Using the listing beneath this task, count the lines with the word "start" and write only the result.

^^^^^^^^

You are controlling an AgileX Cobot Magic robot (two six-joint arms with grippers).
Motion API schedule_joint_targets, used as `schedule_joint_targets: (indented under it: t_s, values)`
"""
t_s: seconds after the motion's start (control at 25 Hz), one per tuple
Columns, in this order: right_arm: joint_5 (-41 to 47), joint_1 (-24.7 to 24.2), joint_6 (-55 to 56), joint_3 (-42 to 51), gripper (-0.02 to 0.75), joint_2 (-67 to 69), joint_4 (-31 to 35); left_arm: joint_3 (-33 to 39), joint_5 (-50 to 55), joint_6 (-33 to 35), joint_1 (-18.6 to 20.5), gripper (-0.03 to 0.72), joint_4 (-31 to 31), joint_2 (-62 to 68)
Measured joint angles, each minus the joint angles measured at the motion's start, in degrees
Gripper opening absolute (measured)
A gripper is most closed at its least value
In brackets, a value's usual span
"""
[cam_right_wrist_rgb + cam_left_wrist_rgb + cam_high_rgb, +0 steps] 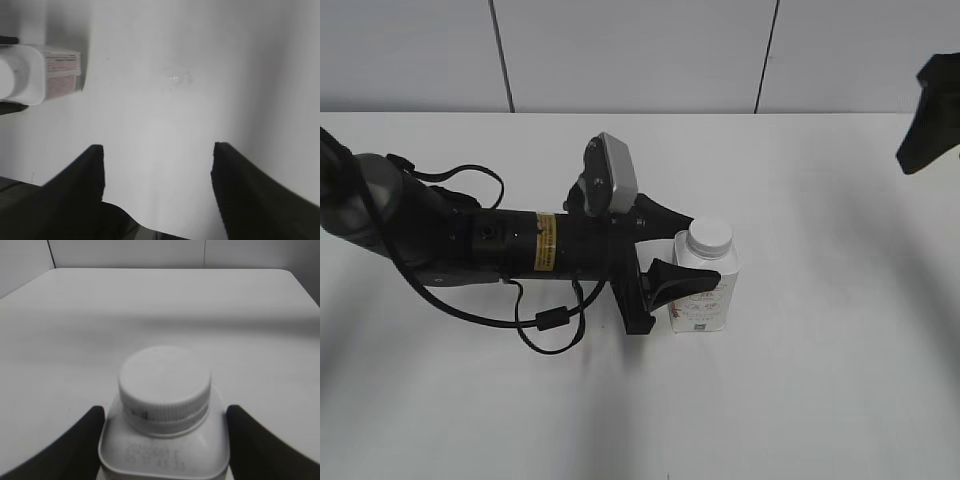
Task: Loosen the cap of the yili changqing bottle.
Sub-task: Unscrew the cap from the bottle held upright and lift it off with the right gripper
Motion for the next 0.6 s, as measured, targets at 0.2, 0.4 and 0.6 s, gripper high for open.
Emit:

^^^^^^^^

→ **Your solution**
2